The iShares Russell Top 200 Growth ETF (NYSEARCA:IWY) features a pretty heavy skew towards tech stocks which are typically the banner for growth stocks. As such, compared to a more broad bet on the S&P with the iShares Core S&P 500 (IVV), the IWY is going to be more levered to risk sentiment, reflected by its YTD performance of -30%. We think that it’s a better risk reward given economic data which is increasingly pointing to the likelihood of a Fed pivot. Inflation is down, as are inflation expectations, and further factors support macro data for the US in particular. We think that the time is coming soon for a return to vigor of growth stocks.
IWY Breakdown
The IWY has generally similar exposure to IVV, but from categories like consumer staples, industrials and financials, the allocations have been shifted meaningfully to tech.
A 46% exposure of course is consistent with the growth mandate, which would overrepresent US tech which was and still remains an overwhelming source of valuation in the US markets.

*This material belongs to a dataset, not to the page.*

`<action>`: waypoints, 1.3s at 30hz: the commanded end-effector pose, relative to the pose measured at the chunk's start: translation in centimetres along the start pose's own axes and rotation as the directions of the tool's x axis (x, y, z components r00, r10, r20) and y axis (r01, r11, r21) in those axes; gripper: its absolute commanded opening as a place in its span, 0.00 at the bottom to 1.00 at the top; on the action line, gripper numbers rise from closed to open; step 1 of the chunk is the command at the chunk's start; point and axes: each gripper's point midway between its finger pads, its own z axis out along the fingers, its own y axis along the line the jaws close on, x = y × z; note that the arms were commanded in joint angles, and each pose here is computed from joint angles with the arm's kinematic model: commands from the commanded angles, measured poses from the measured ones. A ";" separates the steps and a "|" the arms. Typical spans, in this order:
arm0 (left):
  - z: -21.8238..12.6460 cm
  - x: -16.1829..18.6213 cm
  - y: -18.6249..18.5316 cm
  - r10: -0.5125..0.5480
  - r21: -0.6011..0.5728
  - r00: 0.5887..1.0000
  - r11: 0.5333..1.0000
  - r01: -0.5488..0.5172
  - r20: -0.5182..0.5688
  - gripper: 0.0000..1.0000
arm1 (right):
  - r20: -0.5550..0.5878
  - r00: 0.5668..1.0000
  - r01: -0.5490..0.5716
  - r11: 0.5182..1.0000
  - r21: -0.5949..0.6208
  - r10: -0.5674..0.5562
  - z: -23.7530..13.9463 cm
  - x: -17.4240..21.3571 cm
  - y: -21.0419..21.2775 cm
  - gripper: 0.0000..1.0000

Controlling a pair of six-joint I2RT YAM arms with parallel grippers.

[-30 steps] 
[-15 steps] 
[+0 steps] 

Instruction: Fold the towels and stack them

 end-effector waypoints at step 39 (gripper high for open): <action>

While IWY is still a directionally value-weighted ETF, with exposures like Apple (AAPL), Microsoft (MSFT) and Amazon (AMZN), i.e., the megacaps, featuring heavily with 14%, 13% and 5% weights respectively, it appears that almost all tech exposures have been doubled in exchange for carving out allocation from other less growth oriented categories.
Bottom Line
The upshot of this is that the IWY ends up being quite a bit more levered to market movements than the typical IVV which naturally benchmarks at a 1x Beta. While megacap exposures are the market, and therefore don’t really add to Beta for the IWY, they are driven by general equity sentiment more than value categories which have been rotated into from growth in these past months, with more marginal tech exposures being even more sensitively driven by risk-on sentiment. The YTD performance of -30% YTD for IWY relative to IVV, which is down 18%, accentuates this differential. The shorter term Beta is 1.22 for IWY, consistent with this.
What can we say about the likely risk sentiment over the next few months? While it’s impossible to say exactly, we feel that the need for further rate hikes is already limited. Inflation expectations are back to June 2021 levels, and inflation in general is easing further. This is before we’ve even lapped the really high inflation quarters in early 2022, especially those after the invasion. Traders are receiving this information well, but not enough according to us. Moreover the relative misfortune of the EU and China actually cushion the USA landing by taking their own feet off the economic pedals before the US has to fold. Everything comes in cycles, and as time passes it’s more likely that growth could become vogue again.
On the other hand, geopolitics is still a factor. If nuclear weapons are deployed in Ukraine the markets will tank, and Europe will sacrifice more of its economy for defense considerations, and the inflation from further spiraling of the East-West relationship will put renewed pressure on markets. We are still not out of the woods there, and this would be the main reason to be careful.